Oklahoma Christian University leaders recently renamed the auditorium in the Garvey Center in honor of university donors Benton and Paula Baugh of Houston, TX. After the auditorium’s public renaming announcement, a plaque commemorating the Baughs was unveiled on the wall near the main auditorium entrance.
“Though Benton and Paula never attended Oklahoma Christian, it’s been our privilege to adopt them, as they have adopted so many others,” President John deSteiguer said at the dedication ceremony.
The Baughs have supported several Oklahoma Christian departments through donations. In 2013, the Baughs pledged $1.7 million to establish an endowed chair in the college of biblical studies. The following year, the Baughs gave a $1 million gift to serve as startup capital for the university’s newly reorganized college of engineering and computer science.
Nearly $200,000 in donations funded the Baugh Motion Capture Studio used by Oklahoma Christian’s gaming and animation students, and this year, the Baughs gave a $1 million unrestricted gift.
Benton, with more than 50 years of experience in oilfield and subsea systems, is active in management, design and consulting. He has received more than 100 U.S. patents and is an adjunct professor of mechanical engineering at the University of Houston, his alma mater. Benton founded Radoil, Inc., and served as its president until recently selling the company. Paula is actively involved with organizations like World Bible School and Impact Houston Church of Christ, which serves hungry and homeless people through its inner-city congregation.
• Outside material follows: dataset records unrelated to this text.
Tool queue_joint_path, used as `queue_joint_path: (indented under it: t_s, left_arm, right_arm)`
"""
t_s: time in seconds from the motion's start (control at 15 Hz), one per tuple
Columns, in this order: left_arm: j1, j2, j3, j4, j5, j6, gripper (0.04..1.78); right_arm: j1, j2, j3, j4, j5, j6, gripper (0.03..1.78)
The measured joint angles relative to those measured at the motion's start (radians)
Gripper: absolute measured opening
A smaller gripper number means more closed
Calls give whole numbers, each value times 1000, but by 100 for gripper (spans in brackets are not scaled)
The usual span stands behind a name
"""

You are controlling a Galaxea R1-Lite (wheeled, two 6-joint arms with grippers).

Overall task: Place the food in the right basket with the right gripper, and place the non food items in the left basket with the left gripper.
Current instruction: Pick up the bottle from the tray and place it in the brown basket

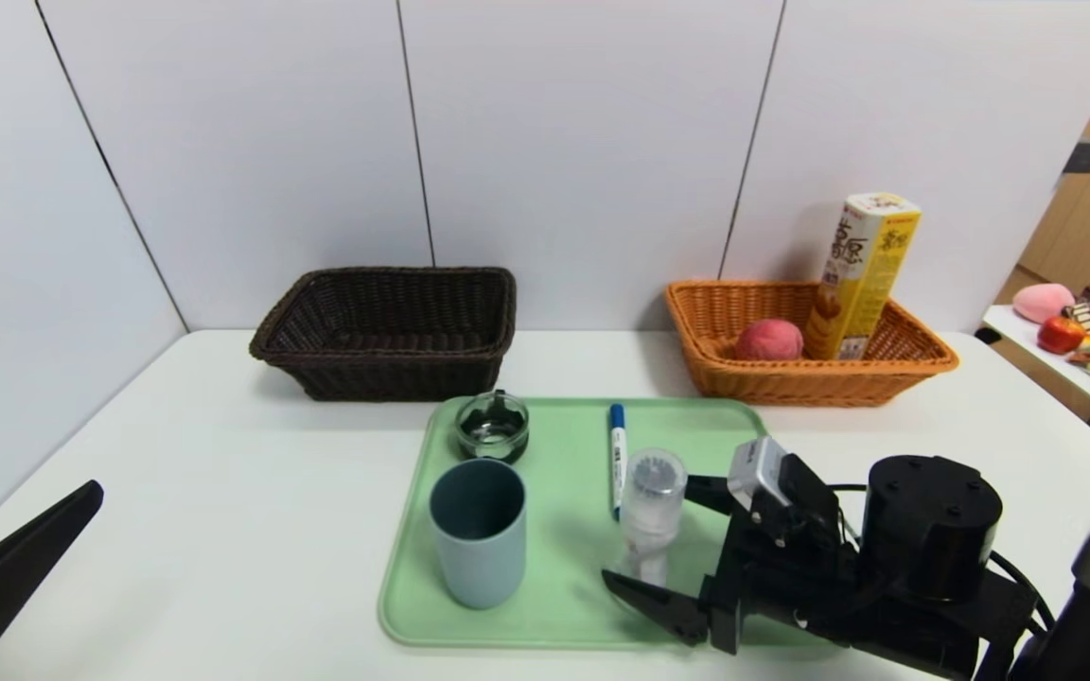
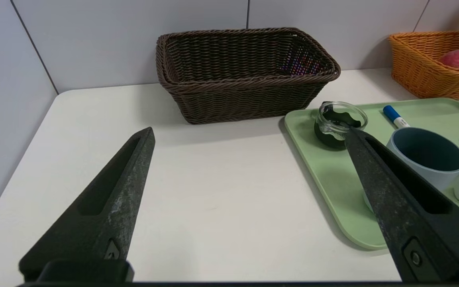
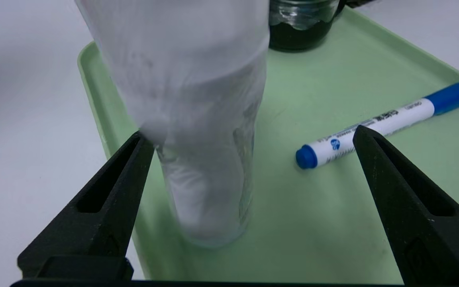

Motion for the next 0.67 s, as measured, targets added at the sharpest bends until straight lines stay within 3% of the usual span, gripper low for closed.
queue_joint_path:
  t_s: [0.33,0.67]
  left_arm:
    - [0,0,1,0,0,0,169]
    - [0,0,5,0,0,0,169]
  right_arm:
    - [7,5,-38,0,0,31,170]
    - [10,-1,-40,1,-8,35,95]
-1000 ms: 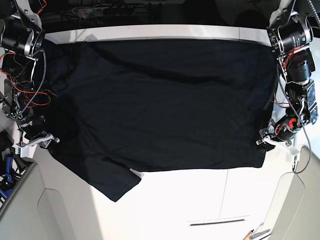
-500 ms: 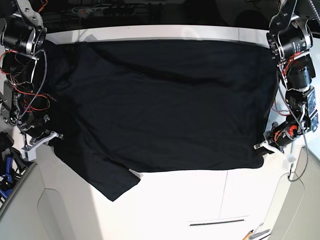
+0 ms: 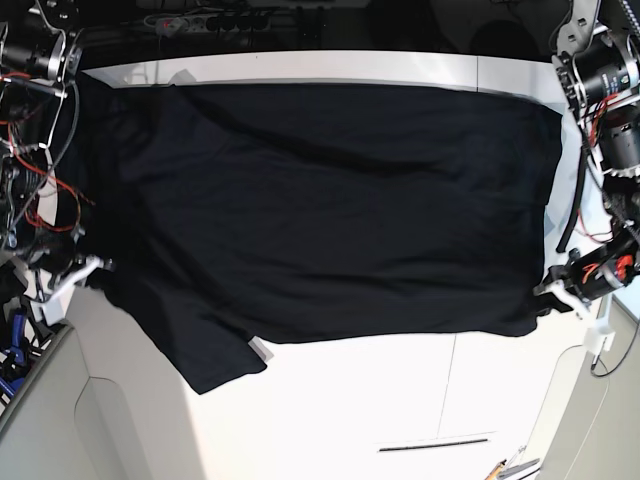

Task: Fold the T-shirt properly
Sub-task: 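Grasp the shirt's side edges midway with both grippers, then fold the hem half over toward the collar with both grippers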

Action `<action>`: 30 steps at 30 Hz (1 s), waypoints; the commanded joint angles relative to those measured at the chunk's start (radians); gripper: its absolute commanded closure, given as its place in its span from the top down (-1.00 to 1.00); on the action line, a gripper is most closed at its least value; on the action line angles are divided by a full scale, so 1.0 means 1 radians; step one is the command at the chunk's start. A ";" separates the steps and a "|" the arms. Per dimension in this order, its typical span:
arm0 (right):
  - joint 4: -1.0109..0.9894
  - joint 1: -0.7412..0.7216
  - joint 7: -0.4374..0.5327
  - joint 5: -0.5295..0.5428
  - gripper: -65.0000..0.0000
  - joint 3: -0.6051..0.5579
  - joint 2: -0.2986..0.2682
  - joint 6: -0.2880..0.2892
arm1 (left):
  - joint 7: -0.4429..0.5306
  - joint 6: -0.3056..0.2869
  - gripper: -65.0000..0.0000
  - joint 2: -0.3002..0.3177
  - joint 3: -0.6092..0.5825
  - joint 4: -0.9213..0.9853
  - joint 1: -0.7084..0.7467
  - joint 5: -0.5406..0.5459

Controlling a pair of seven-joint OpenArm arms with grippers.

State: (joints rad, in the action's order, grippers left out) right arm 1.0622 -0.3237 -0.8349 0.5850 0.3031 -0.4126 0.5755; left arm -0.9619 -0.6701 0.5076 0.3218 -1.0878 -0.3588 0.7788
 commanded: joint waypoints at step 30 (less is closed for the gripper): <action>0.254 0.208 0.147 0.095 0.00 0.246 -0.014 -0.021 | -0.030 -0.028 -1.00 0.099 0.006 -0.201 0.282 0.145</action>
State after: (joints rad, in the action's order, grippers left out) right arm 1.2995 -0.0978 -0.7086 0.6624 0.5457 -0.4114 0.5499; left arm -1.0126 -0.6861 0.5842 0.3206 -1.2720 -0.0612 0.9062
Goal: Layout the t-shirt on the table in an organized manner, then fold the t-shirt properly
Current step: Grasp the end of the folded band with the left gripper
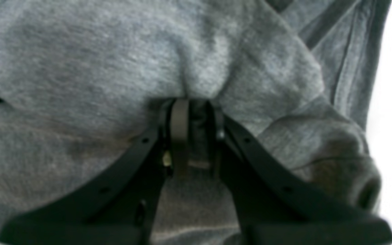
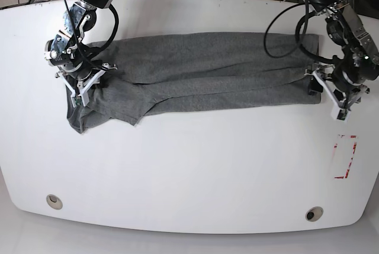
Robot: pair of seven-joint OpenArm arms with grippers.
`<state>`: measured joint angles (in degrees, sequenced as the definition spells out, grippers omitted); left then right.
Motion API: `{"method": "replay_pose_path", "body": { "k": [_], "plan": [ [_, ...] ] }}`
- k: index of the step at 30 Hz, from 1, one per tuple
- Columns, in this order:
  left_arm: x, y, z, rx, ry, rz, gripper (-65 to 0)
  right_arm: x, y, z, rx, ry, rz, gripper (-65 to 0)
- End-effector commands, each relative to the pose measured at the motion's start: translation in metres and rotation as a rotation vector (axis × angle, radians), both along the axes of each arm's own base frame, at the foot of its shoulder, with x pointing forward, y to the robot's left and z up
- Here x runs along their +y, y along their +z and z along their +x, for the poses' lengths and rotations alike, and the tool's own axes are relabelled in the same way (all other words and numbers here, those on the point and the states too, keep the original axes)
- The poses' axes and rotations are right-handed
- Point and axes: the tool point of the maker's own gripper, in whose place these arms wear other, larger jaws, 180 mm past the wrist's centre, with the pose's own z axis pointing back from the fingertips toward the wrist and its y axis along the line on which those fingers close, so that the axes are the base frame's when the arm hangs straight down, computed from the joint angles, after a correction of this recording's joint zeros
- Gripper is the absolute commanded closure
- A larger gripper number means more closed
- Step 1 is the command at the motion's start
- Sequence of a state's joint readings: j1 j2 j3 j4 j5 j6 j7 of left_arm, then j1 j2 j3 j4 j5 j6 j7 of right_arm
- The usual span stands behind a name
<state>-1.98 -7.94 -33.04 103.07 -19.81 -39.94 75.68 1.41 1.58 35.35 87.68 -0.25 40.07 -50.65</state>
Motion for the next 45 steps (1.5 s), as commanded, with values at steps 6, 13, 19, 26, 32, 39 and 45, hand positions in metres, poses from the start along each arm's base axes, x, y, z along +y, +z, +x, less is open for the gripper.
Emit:
{"method": "replay_pose_path", "body": {
  "k": [6,13,19,26,32,39,45],
  "plan": [
    [0.026,-0.002,-0.008,-0.012,0.038,-0.128,-41.1,-0.007,-0.004,-0.009,0.053,0.0,-0.036,-7.9],
    [0.03,-0.032,-0.022,0.058,0.061,-0.272,-41.1,-0.007,-0.004,-0.009,0.053,0.0,-0.036,-7.8],
    [0.029,-0.049,-0.024,0.075,0.088,-0.327,-41.1,-0.007,-0.004,-0.009,0.053,0.0,-0.036,-7.8],
    [0.025,-0.057,-0.029,0.086,0.091,-0.344,-41.1,-0.007,-0.004,-0.009,0.053,0.0,-0.036,-7.6],
    [0.004,-0.068,-0.026,0.118,0.035,-0.369,-41.0,-0.007,-0.004,-0.009,0.052,-0.001,-0.037,-7.6],
    [-0.014,-0.081,-0.028,0.15,0.023,-0.414,-40.4,-0.008,-0.004,-0.009,0.052,-0.003,-0.037,-7.6],
    [-0.024,-0.084,-0.028,0.156,0.011,-0.426,-32.6,-0.008,-0.004,-0.009,0.052,-0.004,-0.037,-7.6]
  ]
}}
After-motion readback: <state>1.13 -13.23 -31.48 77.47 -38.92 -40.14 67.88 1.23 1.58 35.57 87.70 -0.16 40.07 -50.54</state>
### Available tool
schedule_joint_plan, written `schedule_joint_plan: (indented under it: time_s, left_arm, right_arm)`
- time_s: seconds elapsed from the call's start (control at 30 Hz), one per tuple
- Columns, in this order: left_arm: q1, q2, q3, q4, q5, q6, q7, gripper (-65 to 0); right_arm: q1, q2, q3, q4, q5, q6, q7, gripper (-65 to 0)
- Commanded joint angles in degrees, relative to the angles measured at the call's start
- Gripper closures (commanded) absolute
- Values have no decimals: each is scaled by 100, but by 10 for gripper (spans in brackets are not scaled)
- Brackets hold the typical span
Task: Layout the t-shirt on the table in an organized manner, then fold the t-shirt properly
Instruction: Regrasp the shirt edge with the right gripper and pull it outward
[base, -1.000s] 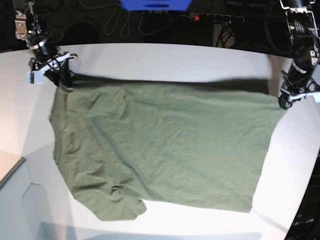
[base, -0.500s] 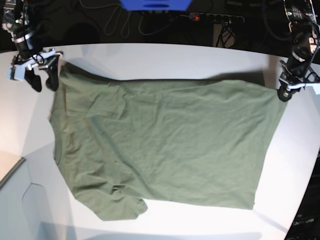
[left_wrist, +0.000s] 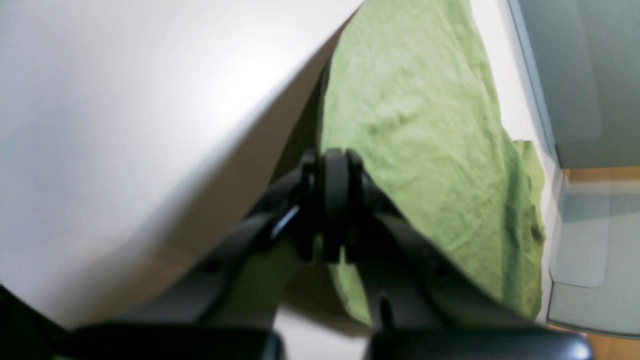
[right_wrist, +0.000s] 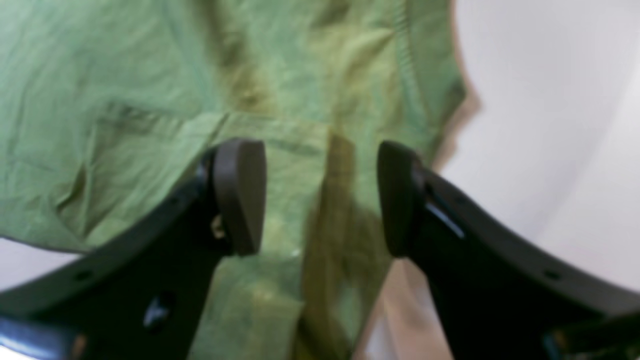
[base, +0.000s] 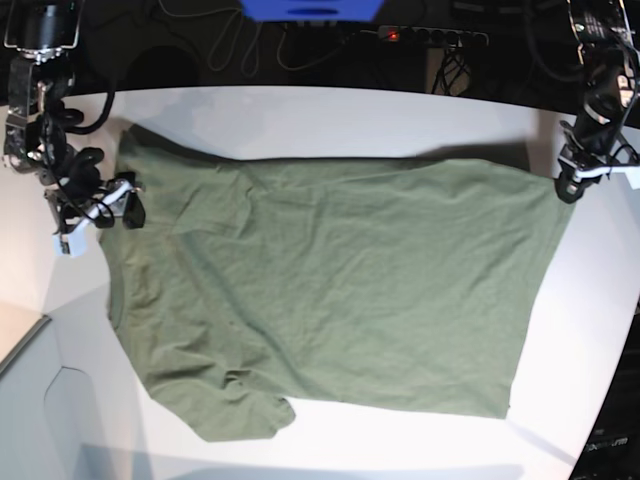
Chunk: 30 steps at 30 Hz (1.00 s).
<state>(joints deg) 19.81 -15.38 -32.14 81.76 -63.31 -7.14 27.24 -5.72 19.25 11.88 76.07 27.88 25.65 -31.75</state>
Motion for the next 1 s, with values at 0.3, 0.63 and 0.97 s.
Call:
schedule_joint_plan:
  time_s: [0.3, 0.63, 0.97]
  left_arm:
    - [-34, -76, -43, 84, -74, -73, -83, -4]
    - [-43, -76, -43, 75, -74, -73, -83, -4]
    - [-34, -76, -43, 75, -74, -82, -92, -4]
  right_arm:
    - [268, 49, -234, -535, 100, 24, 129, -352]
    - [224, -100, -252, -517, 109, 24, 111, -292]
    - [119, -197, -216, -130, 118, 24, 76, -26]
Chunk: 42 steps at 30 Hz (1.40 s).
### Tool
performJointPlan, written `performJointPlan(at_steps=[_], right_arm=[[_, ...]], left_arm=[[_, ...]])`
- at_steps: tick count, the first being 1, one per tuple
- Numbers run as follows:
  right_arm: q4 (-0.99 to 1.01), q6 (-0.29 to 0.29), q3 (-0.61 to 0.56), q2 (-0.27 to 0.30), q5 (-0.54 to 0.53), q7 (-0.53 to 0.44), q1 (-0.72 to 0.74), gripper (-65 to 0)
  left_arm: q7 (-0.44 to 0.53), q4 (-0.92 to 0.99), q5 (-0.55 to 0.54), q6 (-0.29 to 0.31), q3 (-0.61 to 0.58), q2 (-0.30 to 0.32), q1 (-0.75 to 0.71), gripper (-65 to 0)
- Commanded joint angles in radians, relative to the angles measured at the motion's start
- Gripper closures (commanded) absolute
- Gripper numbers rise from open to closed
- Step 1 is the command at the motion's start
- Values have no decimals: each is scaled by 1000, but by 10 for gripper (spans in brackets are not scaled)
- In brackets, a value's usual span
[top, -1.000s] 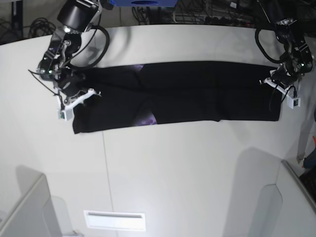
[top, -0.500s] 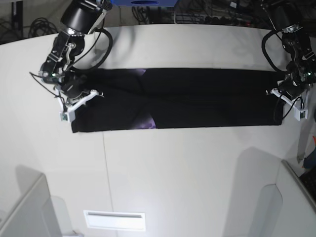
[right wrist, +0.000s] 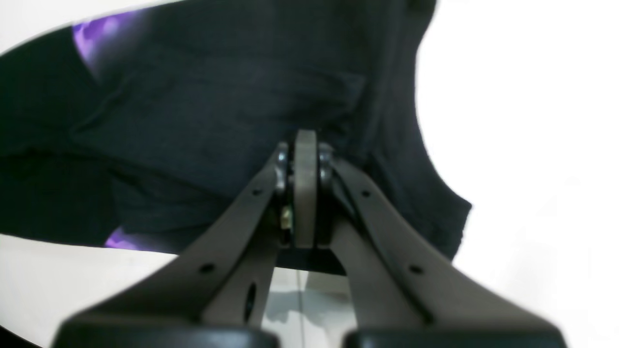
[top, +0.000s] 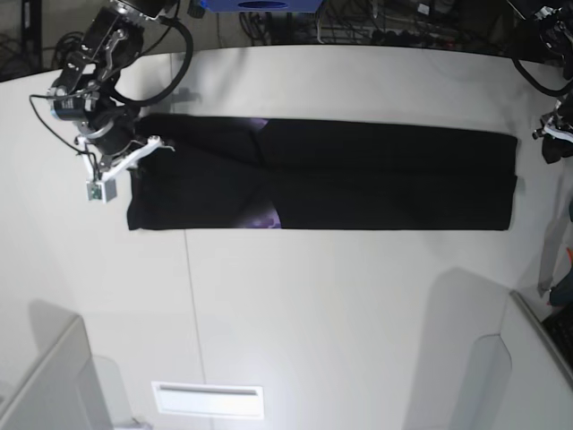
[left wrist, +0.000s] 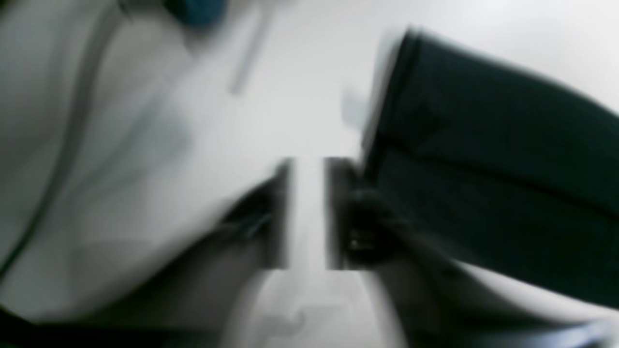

In support of STEM, Benton founded the Baugh Wind Energy Design Competition, where Oklahoman middle and high school students participate in a test of knowledge and application of wind engineering on the Oklahoma Christian campus. The top three places win cash prizes awarded to their school, and judges also look for designs of great ingenuity to award $1,000 for creativity in problem-solving. The third annual competition was in Feb. 2019. Benton funds the event so there is no cost to either the participants or Oklahoma Christian.
“In all cases except one, Oklahoma Christian has determined a need and made a specific request of us, and we responded,” Benton said. “The exception is the funding of the wind energy contest in the engineering department. Improvement in wind energy is a subject which needs to be handled more efficiently, and Oklahoma Christian was in a position to make a significant impact and is making a significant impact.”
As members at Memorial Church of Christ in Houston, TX, the Baughs were introduced to Oklahoma Christian by pulpit minister David Duncan, an Oklahoma Christian alumnus and trustee.
“[Duncan] arranged for me to come to campus and speak to students about my experience in engineering, invention and patents,” Benton said. “We were welcomed into a university with a strong biblical basis and very friendly environment. We cannot imagine a better place to make a contribution to help provide a better Christian education and Christian environment.”
The Baughs said they feel it is a great honor to have the auditorium in the Garvey Center named after them, but that it is also a bit surreal.
“Benton and Paula Baugh have blessed Oklahoma Christian University with their resources, time and talent over and over again,” deSteiguer said. “This special family has a heart for students, for unity and for evangelism.”
According to the Baughs, they are taking advantage of some of the resources of Oklahoma Christian to develop a better understanding of church growth principles and how to distribute and implement that better understanding.
“The actual legacy we would like to leave is having helped, in some small way, the Churches of Christ to return to an evangelistic Great Commission growth profile,” Benton said. “In a sense, we are partnering with Oklahoma Christian in this in that the gifts we have been blessed to make will be of some assistance.”